> _What needs to be done_
Omit the pictures and reproduce the rest of the listing exactly.

> _Dataset records_
---

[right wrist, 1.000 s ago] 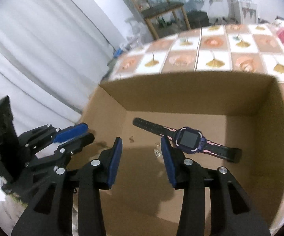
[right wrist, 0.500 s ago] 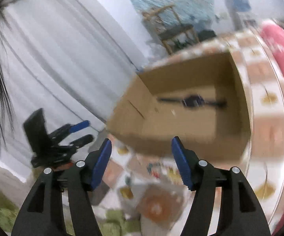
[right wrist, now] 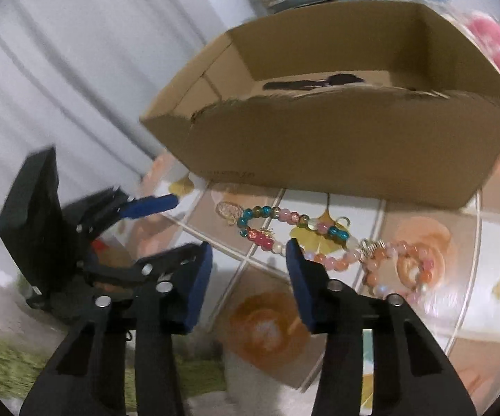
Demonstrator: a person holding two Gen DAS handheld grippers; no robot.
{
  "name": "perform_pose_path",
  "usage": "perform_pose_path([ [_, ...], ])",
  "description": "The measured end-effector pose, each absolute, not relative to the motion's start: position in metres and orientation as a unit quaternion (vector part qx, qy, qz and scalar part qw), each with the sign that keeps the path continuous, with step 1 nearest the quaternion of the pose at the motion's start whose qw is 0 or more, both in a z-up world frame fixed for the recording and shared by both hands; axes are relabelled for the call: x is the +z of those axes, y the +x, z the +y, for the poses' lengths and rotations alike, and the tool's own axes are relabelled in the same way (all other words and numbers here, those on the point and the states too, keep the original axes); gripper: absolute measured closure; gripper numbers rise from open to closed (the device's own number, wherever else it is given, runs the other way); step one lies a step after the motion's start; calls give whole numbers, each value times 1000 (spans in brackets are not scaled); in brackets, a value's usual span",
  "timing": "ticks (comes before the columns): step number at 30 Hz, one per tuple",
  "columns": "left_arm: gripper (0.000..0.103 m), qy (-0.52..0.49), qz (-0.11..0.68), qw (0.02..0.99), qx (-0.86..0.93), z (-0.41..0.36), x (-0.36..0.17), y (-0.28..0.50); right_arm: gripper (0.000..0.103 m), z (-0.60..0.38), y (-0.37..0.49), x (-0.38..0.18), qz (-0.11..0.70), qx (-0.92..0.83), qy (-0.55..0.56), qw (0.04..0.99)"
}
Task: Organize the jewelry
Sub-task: 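Move the open left tool back toward the gold ring on the table, then close the right gripper on the beaded bracelet and lift it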
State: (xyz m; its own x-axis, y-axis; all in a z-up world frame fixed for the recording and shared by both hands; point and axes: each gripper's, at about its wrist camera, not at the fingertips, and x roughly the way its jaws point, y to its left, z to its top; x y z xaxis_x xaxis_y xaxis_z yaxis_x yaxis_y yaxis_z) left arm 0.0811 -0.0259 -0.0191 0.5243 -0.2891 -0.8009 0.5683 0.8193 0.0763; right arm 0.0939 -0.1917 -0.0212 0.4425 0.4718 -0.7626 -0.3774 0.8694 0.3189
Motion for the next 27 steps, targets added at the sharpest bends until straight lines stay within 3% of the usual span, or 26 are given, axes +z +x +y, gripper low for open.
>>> perform_pose_path([
  [3, 64, 168, 420, 857, -245, -30, -24, 87, 71, -175, 95, -27, 460, 244, -37, 853],
  [14, 70, 181, 423, 851, -253, -38, -35, 95, 77, -140, 98, -45, 446, 265, -245, 819],
  [19, 70, 180, 427, 849, -253, -38, -35, 100, 89, -137, 101, -53, 451, 270, -279, 804],
  [26, 70, 176, 430, 849, -252, -35, -36, 104, 97, -144, 96, -36, 434, 277, -262, 816],
  [27, 70, 175, 430, 849, -252, -34, -36, 105, 103, -152, 93, -31, 430, 275, -258, 820],
])
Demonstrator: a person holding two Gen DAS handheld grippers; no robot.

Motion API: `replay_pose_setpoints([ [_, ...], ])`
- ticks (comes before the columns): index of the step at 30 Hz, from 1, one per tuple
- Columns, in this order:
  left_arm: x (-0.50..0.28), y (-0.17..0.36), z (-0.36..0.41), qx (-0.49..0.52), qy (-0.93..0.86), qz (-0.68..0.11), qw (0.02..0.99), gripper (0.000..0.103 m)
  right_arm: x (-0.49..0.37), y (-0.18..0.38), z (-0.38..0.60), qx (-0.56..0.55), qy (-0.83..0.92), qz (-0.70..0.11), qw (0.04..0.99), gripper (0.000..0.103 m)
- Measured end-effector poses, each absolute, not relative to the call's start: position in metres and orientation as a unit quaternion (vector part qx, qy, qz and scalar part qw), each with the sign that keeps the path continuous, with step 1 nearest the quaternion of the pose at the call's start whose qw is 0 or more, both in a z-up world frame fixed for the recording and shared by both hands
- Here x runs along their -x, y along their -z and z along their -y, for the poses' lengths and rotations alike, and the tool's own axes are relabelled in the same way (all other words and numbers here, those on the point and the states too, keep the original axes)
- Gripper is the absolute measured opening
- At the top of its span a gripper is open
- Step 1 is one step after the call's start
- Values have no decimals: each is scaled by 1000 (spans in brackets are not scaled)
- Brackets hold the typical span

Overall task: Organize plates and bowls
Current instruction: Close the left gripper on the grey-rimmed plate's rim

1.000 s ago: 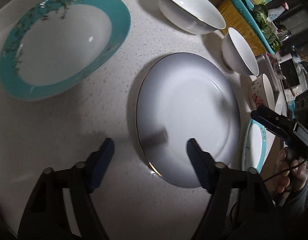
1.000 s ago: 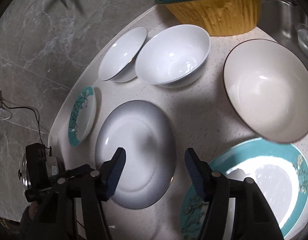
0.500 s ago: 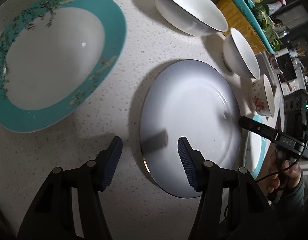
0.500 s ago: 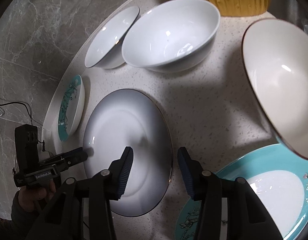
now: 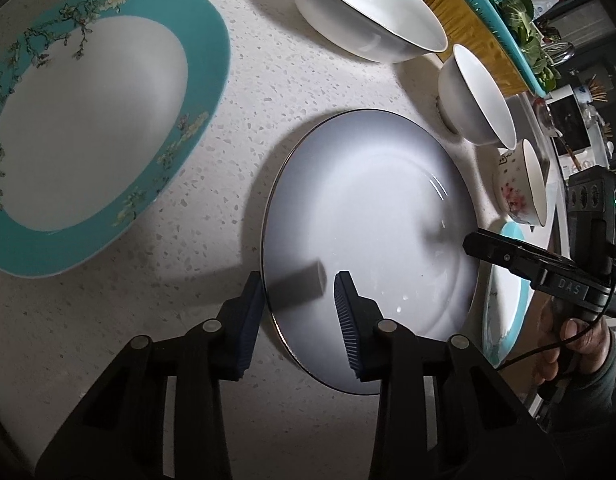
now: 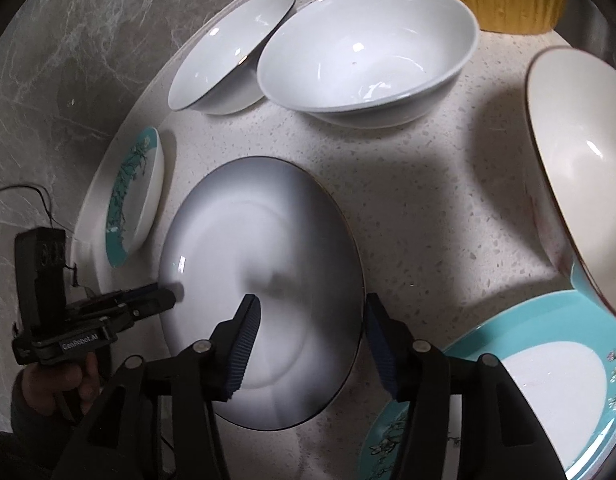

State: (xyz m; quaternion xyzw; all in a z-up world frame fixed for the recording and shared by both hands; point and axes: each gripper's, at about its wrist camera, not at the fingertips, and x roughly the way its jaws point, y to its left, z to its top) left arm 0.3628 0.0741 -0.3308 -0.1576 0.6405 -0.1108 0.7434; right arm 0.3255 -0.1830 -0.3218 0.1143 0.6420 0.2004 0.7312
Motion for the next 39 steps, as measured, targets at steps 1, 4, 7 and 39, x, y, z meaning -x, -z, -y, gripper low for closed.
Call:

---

> _Your solution_
[right wrist, 1.000 s ago] 
[right wrist, 0.500 s ago] 
[right wrist, now] 
Demonstrator: a person holding two Gen DAS handheld grippers; no robot.
{
  "name": "perform_pose_path",
  "usage": "perform_pose_path([ [_, ...], ])",
  "description": "The measured end-effector pose, each absolute, not relative to the motion's start: position in metres and orientation as a unit quaternion (vector part qx, qy, qz and scalar part qw), each with the sign that keeps the path continuous, with step 1 nearest the quaternion of the pose at the motion's start whose qw is 0 or more, both in a z-up world frame fixed for the recording and shared by both hands; axes are relabelled for the call: x is the +z of those axes, y the +x, z the +y, for the poses' lengths and rotations alike, and the tool's own axes are relabelled in the same way (all other words and numbers here, those on the point and the states too, keep the original axes); gripper: absolute measured closure; gripper numbers rise from open to closed (the device's own number, wherever else it is given, runs the other way); step one lies a step after the motion's start; calls give whole numbers, each value times 1000 (spans in brackets are not scaled); in brackets, a value's usual span",
  "timing": "ticks (comes before the columns): step number at 30 Hz, one per tuple",
  "columns": "left_arm: gripper (0.000..0.103 m), qy (-0.52..0.49), qz (-0.11..0.68), qw (0.02..0.99), qx (-0.86..0.93), z (-0.41..0.36), x (-0.36..0.17), y (-0.28..0.50); right_arm: gripper (0.000..0.103 m), z (-0.60..0.38), y (-0.37..0.49), x (-0.38..0.18), qz (-0.11..0.70), qx (-0.92..0.83), qy (-0.55..0.56), qw (0.04..0.99)"
}
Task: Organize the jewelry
Sub-task: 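Move the open left tool back toward the gold ring on the table, then close the right gripper on the beaded bracelet and lift it
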State: (xyz m; its own x-axis, y-axis; all in a z-up world frame fixed for the recording and shared by both hands; point and axes: each gripper's, at about its wrist camera, not at the fingertips, and x roughly the way its jaws point, y to its left, z to its top; x y z xaxis_x xaxis_y xaxis_z yaxis_x yaxis_y yaxis_z) left arm 0.0811 -0.0259 -0.0191 0.5243 -0.2891 -0.8009 0.5683 0.8193 0.0763; right arm 0.0939 -0.1917 -0.0212 0.4425 0.4718 -0.7626 -0.3774 0.8694 0.3189
Motion for the next 27 steps, targets added at the sharpest bends until straight lines stay within 3% of the usual span, or 26 are given, axes +z +x +y, gripper low for open.
>>> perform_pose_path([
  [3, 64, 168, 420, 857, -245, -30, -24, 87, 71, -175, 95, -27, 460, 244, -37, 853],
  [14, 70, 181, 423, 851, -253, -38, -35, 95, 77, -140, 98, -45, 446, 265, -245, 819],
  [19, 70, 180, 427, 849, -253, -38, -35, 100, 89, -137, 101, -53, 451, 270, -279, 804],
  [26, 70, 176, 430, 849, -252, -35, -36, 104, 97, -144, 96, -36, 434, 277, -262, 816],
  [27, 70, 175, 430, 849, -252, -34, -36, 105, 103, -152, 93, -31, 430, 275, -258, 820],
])
Demonstrator: a person holding two Gen DAS handheld grippers; no robot.

Motion API: `replay_pose_setpoints([ [_, ...], ])`
- ticks (comes before the columns): index of the step at 30 Hz, from 1, one per tuple
- Columns, in this order:
  left_arm: x (-0.50..0.28), y (-0.17..0.36), z (-0.36..0.41), qx (-0.49..0.52), qy (-0.93..0.86), qz (-0.68..0.11), qw (0.02..0.99), gripper (0.000..0.103 m)
  right_arm: x (-0.49..0.37), y (-0.18..0.38), z (-0.38..0.60), qx (-0.56..0.55), qy (-0.83..0.92), qz (-0.70..0.11), qw (0.04..0.99), gripper (0.000..0.103 m)
- Measured end-effector poses, each absolute, not relative to the call's start: position in metres and orientation as a unit quaternion (vector part qx, qy, qz and scalar part qw), each with the sign that keeps the path continuous, with step 1 nearest the quaternion of the pose at the call's start whose qw is 0 or more, both in a z-up world frame fixed for the recording and shared by both hands
- Here x runs along their -x, y along their -z and z along their -y, for the poses' lengths and rotations alike, and the tool's own axes are relabelled in the same way (all other words and numbers here, those on the point and the states too, keep the original axes)
- Gripper is the absolute measured opening
- At the top of its span a gripper is open
- Step 1 is one step after the call's start
- Values have no decimals: each is scaled by 1000 (spans in brackets are not scaled)
- Brackets hold the typical span

Overall task: Organize plates and bowls
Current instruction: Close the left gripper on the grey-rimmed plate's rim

1.000 s ago: 
1.000 s ago: 
0.500 s ago: 
0.500 s ago: 
now: 
now: 

State: (xyz m; quaternion xyzw; all in a z-up world frame fixed for the recording and shared by both hands; point and axes: each gripper's, at about its wrist camera, not at the fingertips, and x roughly the way its jaws point, y to its left, z to its top) left arm 0.3628 0.0741 -0.3308 -0.1576 0.6405 -0.1108 0.7434; right arm 0.3255 -0.1830 -0.3218 0.1143 0.6420 0.2004 0.7312
Motion for the next 39 steps, as measured, targets at steps 1, 4, 7 and 39, x, y, z meaning -x, -z, -y, gripper low for closed.
Call:

The answer, as written, is complete.